Estimated using RAND 2024 commercial-to-Medicare ratios. Actual prices vary by insurer, plan, and facility.
Top Providers in Arizona
| Provider | Medicare | Services |
|---|---|---|
| Gill, Bikramjit PA-C | $27.72 | 1.7K |
| Pavelek, Matthew PA-C | $27.73 | 1.1K |
| Vilders, Jennifer FNP-C | $26.25 | 872 |
| Hetrick, Stuart D.O. | $68.29 | 370 |
| Benson, Bradley D.O. | $52.67 | 323 |
| Cheves, Timothy PA-C | $32.45 | 262 |
| Pisa Asc Holdco Llc | $27.33 | 172 |
| Massrour, Maziar MD | $42.74 | 161 |
| Bangart, Keith DPM | $46.62 | 157 |
| Vermani, Mandeep DDS | $67.33 | 138 |
| Malayil, John Paul M.D. | $36.41 | 120 |
| Hayes, Crystal FNP-C | $48.14 | 116 |
| Crezee, Kelvin DPM | $50.01 | 108 |
| Baker, Clifford M.D | $42.58 | 107 |
| Surgery Center Of Scottsdale, Llc | $26.59 | 96 |
| Cornidez, Eric M.D. | $72.91 | 91 |
| Thomas, Jeff | $47.97 | 83 |
| Flagstaff Bone & Joint Surgical... | $22.25 | 71 |
| Sharma, Avijit MD | $42.49 | 66 |
Arizona Pricing in Context
In Arizona, CPT code 64450 (Injection Of Anesthetic Agent And/or Steroid Into Other Nerve Or Branch) carries an average Medicare payment of $40.67 — 8% above the national benchmark of $37.54. 826 providers across the state submitted claims for this procedure in 2023, performing 13.3K total services. Individual payments in AZ ranged from N/A at the low end to N/A at the high end, reflecting differences in provider setting (office vs. facility), modifiers, and the specific geographic locality code applied within the state.
The average billed charge in Arizona is $373.69, which is the figure uninsured patients would most likely encounter before any negotiation or charity discount. Medicare, by statute, only reimburses the allowed amount — the balance between billed and paid is written off under provider participation agreements. Insured patients generally pay a negotiated rate that falls between these two figures; the exact amount depends on plan design, deductible status, and in-network participation. Because Arizona sits above the national Medicare average, commercial rates in the state may also run higher than the US median.
Using RAND 2024 commercial-to-Medicare ratios for Nervous System Surgery procedures, the estimated commercial insurance price in Arizona lands near $119.69, with self-pay cash prices typically around $142.13. Before scheduling, patients can request a Good Faith Estimate under the No Surprises Act, compare cash rates from hospital Machine-Readable Files, and confirm whether the provider is in-network with their specific plan.
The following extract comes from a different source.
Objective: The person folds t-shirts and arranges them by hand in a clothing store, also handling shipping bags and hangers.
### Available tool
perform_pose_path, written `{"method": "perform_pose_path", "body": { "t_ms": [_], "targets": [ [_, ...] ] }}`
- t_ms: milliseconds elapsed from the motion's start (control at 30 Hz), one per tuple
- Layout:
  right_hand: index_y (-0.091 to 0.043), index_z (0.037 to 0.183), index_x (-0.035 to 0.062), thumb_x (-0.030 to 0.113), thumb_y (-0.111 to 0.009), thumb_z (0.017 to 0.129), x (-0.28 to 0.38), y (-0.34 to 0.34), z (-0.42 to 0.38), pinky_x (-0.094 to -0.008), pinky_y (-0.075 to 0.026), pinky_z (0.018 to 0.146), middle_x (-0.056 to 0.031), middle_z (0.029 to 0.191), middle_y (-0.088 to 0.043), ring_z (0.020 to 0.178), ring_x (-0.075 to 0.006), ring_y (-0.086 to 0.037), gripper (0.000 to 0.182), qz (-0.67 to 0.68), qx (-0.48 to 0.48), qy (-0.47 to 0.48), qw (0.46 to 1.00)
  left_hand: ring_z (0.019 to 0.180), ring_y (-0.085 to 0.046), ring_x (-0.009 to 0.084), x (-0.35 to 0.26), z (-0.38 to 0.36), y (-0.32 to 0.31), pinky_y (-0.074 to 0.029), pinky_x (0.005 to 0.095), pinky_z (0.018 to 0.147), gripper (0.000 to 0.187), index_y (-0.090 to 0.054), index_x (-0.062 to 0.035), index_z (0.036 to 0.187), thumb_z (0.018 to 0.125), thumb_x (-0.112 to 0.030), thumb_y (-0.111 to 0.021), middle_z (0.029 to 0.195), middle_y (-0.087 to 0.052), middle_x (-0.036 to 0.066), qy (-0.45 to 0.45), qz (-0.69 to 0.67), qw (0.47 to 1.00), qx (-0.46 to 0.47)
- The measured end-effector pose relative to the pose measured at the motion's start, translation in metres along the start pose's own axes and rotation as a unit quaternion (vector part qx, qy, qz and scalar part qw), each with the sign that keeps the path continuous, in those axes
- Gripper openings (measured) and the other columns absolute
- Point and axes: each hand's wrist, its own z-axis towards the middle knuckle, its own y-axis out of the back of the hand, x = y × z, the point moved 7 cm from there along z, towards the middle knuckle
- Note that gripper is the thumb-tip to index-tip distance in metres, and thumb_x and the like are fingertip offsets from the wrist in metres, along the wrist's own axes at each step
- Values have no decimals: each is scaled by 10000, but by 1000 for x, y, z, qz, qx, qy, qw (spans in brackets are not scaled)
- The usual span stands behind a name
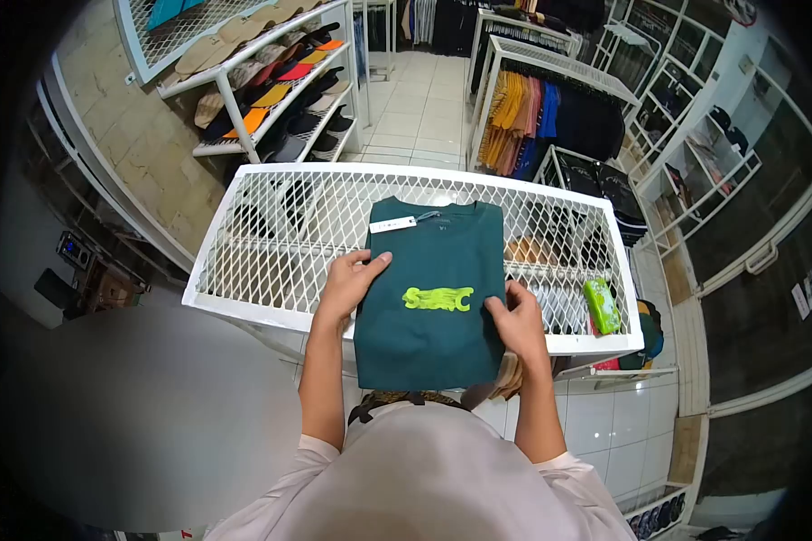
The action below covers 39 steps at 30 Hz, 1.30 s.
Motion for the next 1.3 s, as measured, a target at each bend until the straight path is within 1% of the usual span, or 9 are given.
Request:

This page presents CMS reference data for informational use; it does not constitute medical or financial advice.
Frequently Asked Questions
How much does Injection Of Anesthetic Agent And/or Steroid Into Other Nerve Or Branch cost in Arizona?
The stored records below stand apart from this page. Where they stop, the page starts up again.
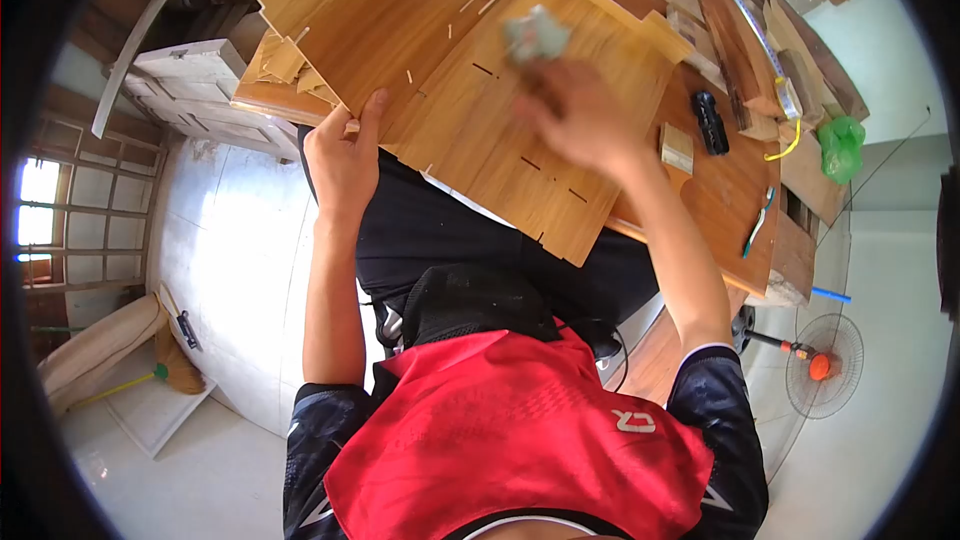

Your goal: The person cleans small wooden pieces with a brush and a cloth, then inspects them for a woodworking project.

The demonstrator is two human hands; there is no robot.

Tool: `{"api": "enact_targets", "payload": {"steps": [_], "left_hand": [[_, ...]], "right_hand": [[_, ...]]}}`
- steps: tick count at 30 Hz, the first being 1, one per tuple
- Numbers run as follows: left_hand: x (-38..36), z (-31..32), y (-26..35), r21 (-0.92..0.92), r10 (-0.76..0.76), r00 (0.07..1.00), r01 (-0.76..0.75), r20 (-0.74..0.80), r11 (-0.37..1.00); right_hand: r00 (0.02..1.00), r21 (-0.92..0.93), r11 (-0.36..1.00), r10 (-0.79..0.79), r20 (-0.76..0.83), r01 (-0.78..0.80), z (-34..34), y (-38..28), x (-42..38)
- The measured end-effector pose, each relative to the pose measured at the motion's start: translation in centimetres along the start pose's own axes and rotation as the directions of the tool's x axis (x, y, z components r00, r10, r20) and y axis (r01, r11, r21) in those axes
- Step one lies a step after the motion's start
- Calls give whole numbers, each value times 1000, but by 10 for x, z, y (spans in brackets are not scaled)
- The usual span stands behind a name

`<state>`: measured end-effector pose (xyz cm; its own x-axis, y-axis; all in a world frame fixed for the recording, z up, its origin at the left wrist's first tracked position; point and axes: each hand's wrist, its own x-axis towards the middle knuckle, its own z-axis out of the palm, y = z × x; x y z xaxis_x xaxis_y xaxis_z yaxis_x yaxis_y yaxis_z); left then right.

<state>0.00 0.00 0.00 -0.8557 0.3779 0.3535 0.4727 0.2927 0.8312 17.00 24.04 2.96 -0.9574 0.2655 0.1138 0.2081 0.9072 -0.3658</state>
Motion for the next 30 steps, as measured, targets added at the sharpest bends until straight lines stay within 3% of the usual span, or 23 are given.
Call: {"api": "enact_targets", "payload": {"steps": [1,2,3,4,5,7,8,11,12,14,16,19,20,21,23,24,27,28,30], "left_hand": [[3,0,2,7,49,998,-49,-25,999],[0,0,3,21,93,995,-92,-37,996],[-32,3,1,-48,-24,1000,24,10,999],[-26,5,1,-100,7,1000,-8,-9,995],[-17,5,0,-148,46,998,-50,-31,988],[-9,-2,1,-51,12,1000,-11,5,999],[-10,-3,2,-9,-17,1000,18,18,1000],[-10,-3,5,-38,29,1000,-29,-9,999],[-8,-1,4,-70,31,999,-32,-21,997],[-8,2,-2,-130,14,1000,-17,-22,991],[-8,1,-2,-60,32,999,-33,-19,998],[-12,-3,0,-4,8,1000,-8,23,1000],[-9,-2,-1,9,-9,999,9,38,1000],[-6,0,-3,-28,31,1000,-31,-3,999],[-6,5,-8,-98,93,993,-100,-68,990],[-5,5,-8,-81,85,995,-89,-56,993],[-9,1,-4,-24,66,998,-67,-20,997],[-8,0,-6,2,68,998,-68,-11,998],[-4,0,-5,1,75,997,-75,-18,997]], "right_hand": [[993,1,996,-89,80,89,3,-25,-6],[967,18,967,-255,6,255,18,-46,-20],[933,86,934,-353,68,347,29,-71,-55],[870,98,865,-494,-19,493,39,-79,-57],[904,43,903,-424,-60,427,43,-71,-44],[952,-45,961,-276,-129,273,43,-38,-9],[972,-31,996,-84,-219,79,45,-19,2],[991,92,987,-133,-6,133,35,-51,5],[951,291,906,-283,-126,308,46,-74,-6],[962,252,936,-266,54,244,31,-83,-9],[964,145,975,-192,184,166,21,-61,8],[979,-295,956,-61,-195,1,28,-30,15],[996,-193,980,68,60,-56,31,-33,3],[988,-145,981,-114,101,128,38,-51,-6],[879,-21,889,-447,168,457,49,-74,-27],[881,10,906,-415,225,424,43,-78,-26],[988,-122,990,-50,145,68,25,-19,18],[976,-108,994,-44,-213,21,30,-9,29],[991,-46,999,-5,134,11,15,-28,28]]}}
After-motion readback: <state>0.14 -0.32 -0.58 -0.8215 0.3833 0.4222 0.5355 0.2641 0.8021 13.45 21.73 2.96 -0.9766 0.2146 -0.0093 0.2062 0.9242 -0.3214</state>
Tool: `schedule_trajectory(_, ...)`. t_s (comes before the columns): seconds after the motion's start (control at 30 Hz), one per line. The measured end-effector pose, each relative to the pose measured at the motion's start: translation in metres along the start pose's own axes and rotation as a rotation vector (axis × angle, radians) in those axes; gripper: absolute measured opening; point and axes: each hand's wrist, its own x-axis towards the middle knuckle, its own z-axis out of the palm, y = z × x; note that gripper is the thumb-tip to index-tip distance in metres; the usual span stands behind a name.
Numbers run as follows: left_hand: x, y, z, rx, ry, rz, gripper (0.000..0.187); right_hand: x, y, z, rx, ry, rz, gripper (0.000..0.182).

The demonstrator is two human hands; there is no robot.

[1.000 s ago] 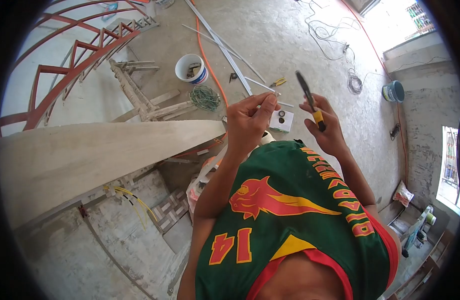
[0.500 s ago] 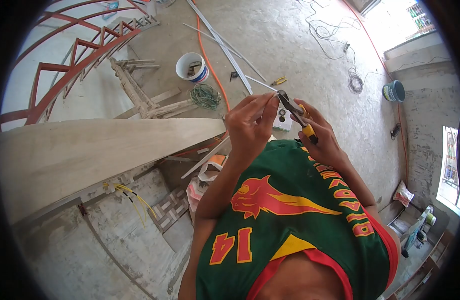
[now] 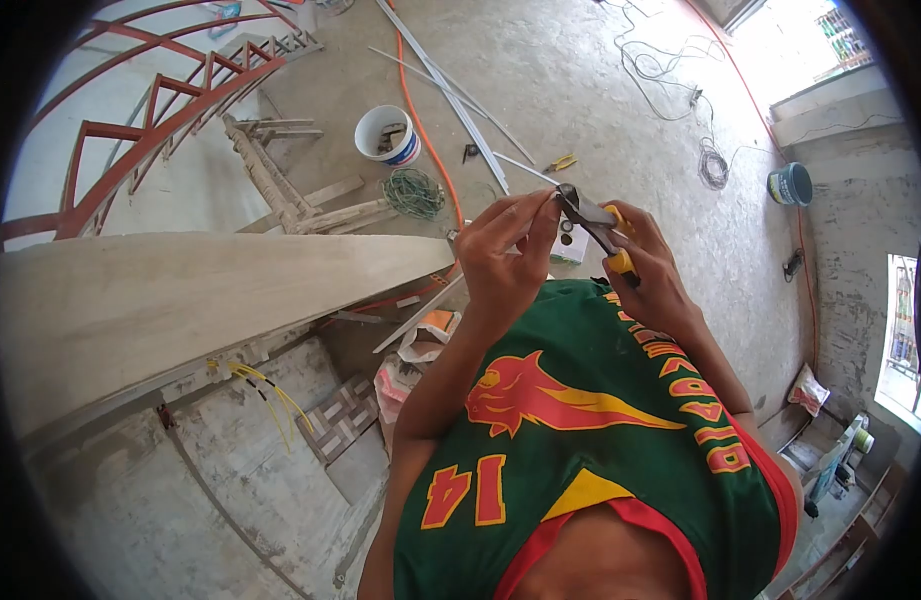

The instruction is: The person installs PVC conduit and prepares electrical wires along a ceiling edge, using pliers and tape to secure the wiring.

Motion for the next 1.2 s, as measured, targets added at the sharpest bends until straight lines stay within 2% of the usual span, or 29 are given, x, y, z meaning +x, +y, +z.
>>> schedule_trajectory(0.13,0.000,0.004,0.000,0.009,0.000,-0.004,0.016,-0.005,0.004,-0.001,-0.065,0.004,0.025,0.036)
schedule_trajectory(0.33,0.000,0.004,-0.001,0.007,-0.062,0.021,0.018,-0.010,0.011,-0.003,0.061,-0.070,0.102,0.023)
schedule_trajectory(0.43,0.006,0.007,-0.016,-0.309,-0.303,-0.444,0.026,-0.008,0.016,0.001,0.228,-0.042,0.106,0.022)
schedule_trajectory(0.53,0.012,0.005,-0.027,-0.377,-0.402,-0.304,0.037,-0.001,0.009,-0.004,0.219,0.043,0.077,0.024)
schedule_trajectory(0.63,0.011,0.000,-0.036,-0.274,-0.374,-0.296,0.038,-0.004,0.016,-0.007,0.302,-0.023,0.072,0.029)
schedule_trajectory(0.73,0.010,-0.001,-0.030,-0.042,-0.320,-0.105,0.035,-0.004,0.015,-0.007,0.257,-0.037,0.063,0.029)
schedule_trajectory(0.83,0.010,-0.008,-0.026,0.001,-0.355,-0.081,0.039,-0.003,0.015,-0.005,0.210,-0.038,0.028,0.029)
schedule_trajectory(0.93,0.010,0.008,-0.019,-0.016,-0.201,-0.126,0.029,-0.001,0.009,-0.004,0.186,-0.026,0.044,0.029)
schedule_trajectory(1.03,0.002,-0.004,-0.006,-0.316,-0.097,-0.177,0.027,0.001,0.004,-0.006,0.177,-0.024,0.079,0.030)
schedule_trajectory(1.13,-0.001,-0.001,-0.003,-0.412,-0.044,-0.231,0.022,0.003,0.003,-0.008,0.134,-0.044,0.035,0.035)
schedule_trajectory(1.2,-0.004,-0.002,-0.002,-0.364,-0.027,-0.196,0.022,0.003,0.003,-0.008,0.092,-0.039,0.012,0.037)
The average Medicare payment for Injection Of Anesthetic Agent And/or Steroid Into Other Nerve Or Branch in Arizona is $40.67, which is 8% above the national average of $37.54. Providers in AZ typically bill $373.69 for this procedure.
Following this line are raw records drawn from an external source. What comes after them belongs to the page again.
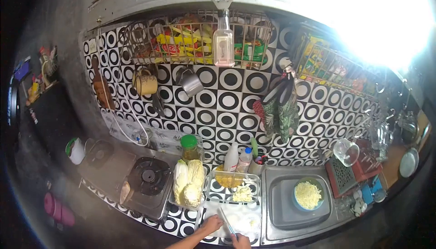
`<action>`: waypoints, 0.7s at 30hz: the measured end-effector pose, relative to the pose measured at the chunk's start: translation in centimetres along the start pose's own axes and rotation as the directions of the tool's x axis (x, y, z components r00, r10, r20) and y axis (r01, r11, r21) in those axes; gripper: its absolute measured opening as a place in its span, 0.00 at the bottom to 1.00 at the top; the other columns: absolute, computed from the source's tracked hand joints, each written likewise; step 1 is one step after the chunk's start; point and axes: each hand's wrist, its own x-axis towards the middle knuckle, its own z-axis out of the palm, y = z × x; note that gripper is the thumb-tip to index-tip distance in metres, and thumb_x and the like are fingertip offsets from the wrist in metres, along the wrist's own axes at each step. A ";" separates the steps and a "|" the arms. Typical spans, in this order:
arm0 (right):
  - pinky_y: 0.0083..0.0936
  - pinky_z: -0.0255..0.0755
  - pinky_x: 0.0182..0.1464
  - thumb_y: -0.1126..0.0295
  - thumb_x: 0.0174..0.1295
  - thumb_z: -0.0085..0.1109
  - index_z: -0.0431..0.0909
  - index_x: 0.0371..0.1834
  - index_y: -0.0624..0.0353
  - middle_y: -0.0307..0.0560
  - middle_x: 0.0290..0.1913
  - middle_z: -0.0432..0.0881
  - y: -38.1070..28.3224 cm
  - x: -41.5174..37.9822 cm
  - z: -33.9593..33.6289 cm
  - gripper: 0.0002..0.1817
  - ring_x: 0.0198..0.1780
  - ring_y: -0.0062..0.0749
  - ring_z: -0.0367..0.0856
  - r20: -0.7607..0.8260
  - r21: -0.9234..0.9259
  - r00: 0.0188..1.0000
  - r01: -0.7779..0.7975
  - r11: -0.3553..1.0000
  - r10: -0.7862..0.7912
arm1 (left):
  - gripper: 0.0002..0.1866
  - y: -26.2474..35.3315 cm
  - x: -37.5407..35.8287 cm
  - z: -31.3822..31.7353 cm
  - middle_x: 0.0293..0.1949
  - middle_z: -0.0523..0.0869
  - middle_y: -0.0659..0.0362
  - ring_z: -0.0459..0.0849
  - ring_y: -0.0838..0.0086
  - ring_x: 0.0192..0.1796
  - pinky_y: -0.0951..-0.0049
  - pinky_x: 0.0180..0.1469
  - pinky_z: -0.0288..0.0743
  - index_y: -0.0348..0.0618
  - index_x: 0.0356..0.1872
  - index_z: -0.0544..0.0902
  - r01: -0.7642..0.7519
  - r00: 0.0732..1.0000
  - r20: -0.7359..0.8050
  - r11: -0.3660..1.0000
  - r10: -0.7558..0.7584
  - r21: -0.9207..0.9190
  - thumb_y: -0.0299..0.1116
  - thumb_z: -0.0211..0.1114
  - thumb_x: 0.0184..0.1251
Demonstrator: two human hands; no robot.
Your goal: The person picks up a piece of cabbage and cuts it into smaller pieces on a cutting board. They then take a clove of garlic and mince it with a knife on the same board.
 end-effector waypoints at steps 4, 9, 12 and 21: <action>0.43 0.70 0.47 0.60 0.67 0.43 0.77 0.41 0.68 0.69 0.39 0.79 -1.4 -2.1 1.1 0.20 0.45 0.63 0.77 -0.087 0.013 0.993 -0.076 0.997 0.077 | 0.12 0.2 0.1 -0.9 0.30 0.80 0.52 0.81 0.58 0.38 0.63 0.42 0.75 0.49 0.35 0.87 -0.097 0.993 0.072 0.995 0.094 0.035 0.43 0.62 0.58; 0.45 0.68 0.49 0.63 0.65 0.45 0.77 0.41 0.69 0.69 0.40 0.78 -1.8 -4.6 2.8 0.18 0.46 0.64 0.75 -0.241 0.034 0.955 -0.169 0.985 0.172 | 0.12 1.9 0.5 -1.5 0.32 0.82 0.50 0.81 0.54 0.36 0.60 0.41 0.76 0.49 0.34 0.87 -0.072 0.994 0.076 0.992 0.080 -0.102 0.43 0.63 0.57; 0.42 0.63 0.58 0.61 0.66 0.44 0.73 0.51 0.68 0.72 0.51 0.73 -2.3 -5.3 2.6 0.21 0.55 0.62 0.70 -0.123 0.125 0.940 -0.303 0.945 0.318 | 0.12 2.3 0.7 -0.2 0.31 0.82 0.48 0.81 0.53 0.36 0.60 0.42 0.76 0.47 0.34 0.87 -0.069 0.994 0.080 0.994 0.076 -0.089 0.43 0.63 0.56; 0.45 0.71 0.43 0.58 0.68 0.42 0.72 0.35 0.69 0.63 0.29 0.81 0.0 -3.9 2.6 0.21 0.38 0.60 0.80 -0.169 -0.033 0.963 -0.218 0.975 0.209 | 0.12 4.0 0.1 -0.4 0.38 0.80 0.49 0.80 0.54 0.42 0.61 0.47 0.74 0.44 0.36 0.85 0.076 0.996 -0.035 0.993 -0.080 -0.087 0.40 0.64 0.57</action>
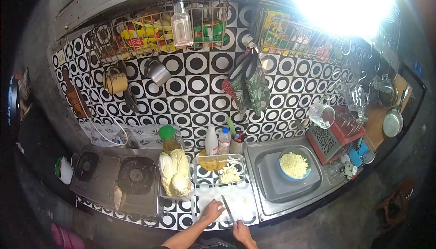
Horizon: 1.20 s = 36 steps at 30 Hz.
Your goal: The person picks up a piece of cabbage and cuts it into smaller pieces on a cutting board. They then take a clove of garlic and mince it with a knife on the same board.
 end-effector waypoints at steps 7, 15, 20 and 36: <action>0.42 0.71 0.43 0.54 0.66 0.45 0.74 0.36 0.69 0.61 0.29 0.81 1.1 0.7 -1.8 0.23 0.39 0.57 0.81 0.019 0.089 1.000 -0.023 0.996 0.022 | 0.08 0.9 0.1 -0.4 0.36 0.81 0.53 0.80 0.56 0.40 0.62 0.45 0.75 0.50 0.37 0.86 -0.003 0.998 0.068 1.000 0.001 0.030 0.34 0.62 0.58; 0.46 0.69 0.46 0.54 0.67 0.40 0.72 0.39 0.73 0.68 0.34 0.80 3.0 0.4 -1.4 0.26 0.42 0.63 0.78 0.068 0.061 0.991 -0.119 0.991 0.115 | 0.09 1.7 0.1 0.9 0.37 0.82 0.50 0.80 0.54 0.42 0.60 0.47 0.74 0.46 0.36 0.85 0.120 0.993 -0.005 0.992 -0.119 0.045 0.36 0.61 0.59; 0.51 0.67 0.51 0.52 0.67 0.40 0.69 0.46 0.72 0.75 0.40 0.77 2.8 -0.6 -2.5 0.27 0.47 0.69 0.75 0.087 0.139 0.985 -0.163 0.977 0.152 | 0.09 1.9 0.1 1.5 0.36 0.81 0.49 0.80 0.54 0.43 0.60 0.48 0.74 0.46 0.35 0.85 0.163 0.986 -0.024 0.986 -0.163 0.041 0.34 0.59 0.59; 0.49 0.67 0.51 0.54 0.67 0.39 0.74 0.41 0.69 0.72 0.40 0.78 1.8 0.4 -2.9 0.25 0.47 0.66 0.75 0.143 0.012 0.978 -0.154 0.988 0.150 | 0.09 2.0 -0.2 2.0 0.36 0.80 0.52 0.80 0.57 0.43 0.63 0.47 0.74 0.45 0.35 0.86 0.036 0.999 0.030 0.999 -0.036 -0.015 0.35 0.62 0.57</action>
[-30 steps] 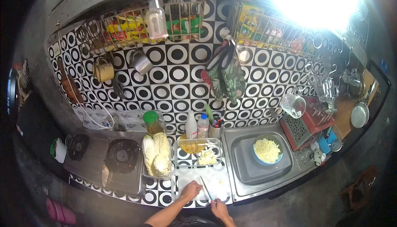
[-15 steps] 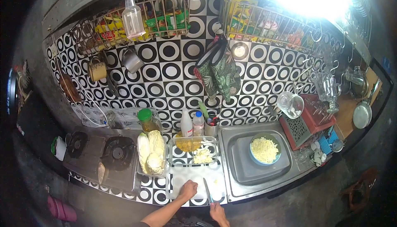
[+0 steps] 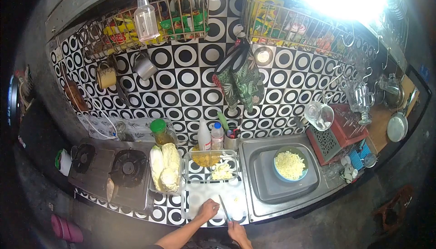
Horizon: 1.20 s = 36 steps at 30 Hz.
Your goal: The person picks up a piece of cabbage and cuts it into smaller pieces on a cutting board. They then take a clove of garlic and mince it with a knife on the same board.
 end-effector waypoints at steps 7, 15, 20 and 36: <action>0.49 0.66 0.53 0.53 0.67 0.39 0.76 0.42 0.69 0.72 0.41 0.78 -1.5 -0.6 -0.8 0.26 0.49 0.68 0.74 0.014 0.022 1.000 -0.019 1.000 0.018 | 0.08 -0.5 -0.2 0.6 0.34 0.81 0.52 0.81 0.58 0.40 0.62 0.45 0.75 0.45 0.31 0.86 0.019 0.996 -0.090 1.000 -0.020 -0.018 0.36 0.63 0.57; 0.51 0.67 0.48 0.55 0.68 0.38 0.74 0.40 0.68 0.73 0.38 0.77 -0.5 -1.0 -0.5 0.24 0.45 0.68 0.74 -0.130 0.050 0.988 0.087 0.995 -0.080 | 0.10 -0.7 0.6 -0.3 0.33 0.80 0.44 0.78 0.50 0.38 0.55 0.43 0.73 0.40 0.31 0.83 -0.163 0.984 -0.064 0.985 0.167 0.062 0.31 0.53 0.60; 0.50 0.66 0.41 0.56 0.69 0.40 0.73 0.35 0.67 0.70 0.33 0.77 0.0 -1.6 -0.3 0.21 0.41 0.68 0.74 -0.098 0.121 0.994 0.063 0.991 -0.052 | 0.12 -1.0 0.5 -0.7 0.37 0.80 0.53 0.77 0.57 0.43 0.62 0.48 0.72 0.45 0.39 0.85 -0.057 0.998 -0.027 0.998 0.058 0.021 0.33 0.65 0.51; 0.56 0.66 0.43 0.57 0.70 0.37 0.71 0.37 0.68 0.73 0.31 0.77 -4.0 -3.2 -1.7 0.22 0.38 0.71 0.75 -0.024 0.052 1.000 -0.013 0.999 0.014 | 0.04 -0.4 0.7 -0.3 0.31 0.80 0.58 0.78 0.62 0.40 0.64 0.44 0.73 0.48 0.26 0.86 0.030 0.995 -0.097 0.999 -0.028 0.017 0.34 0.67 0.48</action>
What does Injection Of Anesthetic Agent And/or Steroid Into Other Nerve Or Branch cost with insurance in Arizona?
With commercial insurance in Arizona, Injection Of Anesthetic Agent And/or Steroid Into Other Nerve Or Branch costs an estimated $119.69. Without insurance, the estimated cash price is $142.13. These estimates are based on RAND 2024 commercial-to-Medicare ratios and vary by insurer, plan, and facility.
How many providers perform Injection Of Anesthetic Agent And/or Steroid Into Other Nerve Or Branch in Arizona?
826 providers in Arizona billed Medicare for Injection Of Anesthetic Agent And/or Steroid Into Other Nerve Or Branch in 2023, performing 13.3K total services. Medicare payments ranged from N/A to N/A depending on the provider.
Is Injection Of Anesthetic Agent And/or Steroid Into Other Nerve Or Branch cheaper in Arizona than the national average?
No — Injection Of Anesthetic Agent And/or Steroid Into Other Nerve Or Branch costs 8% above the national average in Arizona. The state average Medicare payment is $40.67 compared to $37.54 nationally. Factors like local cost of living, provider competition, and regional Medicare fee schedules all influence state-level pricing.
Related Guides
Related Data Sources
Data from CMS Medicare Physician & Other Practitioners (2023).
Read our methodology — how this data is sourced, computed, and verified.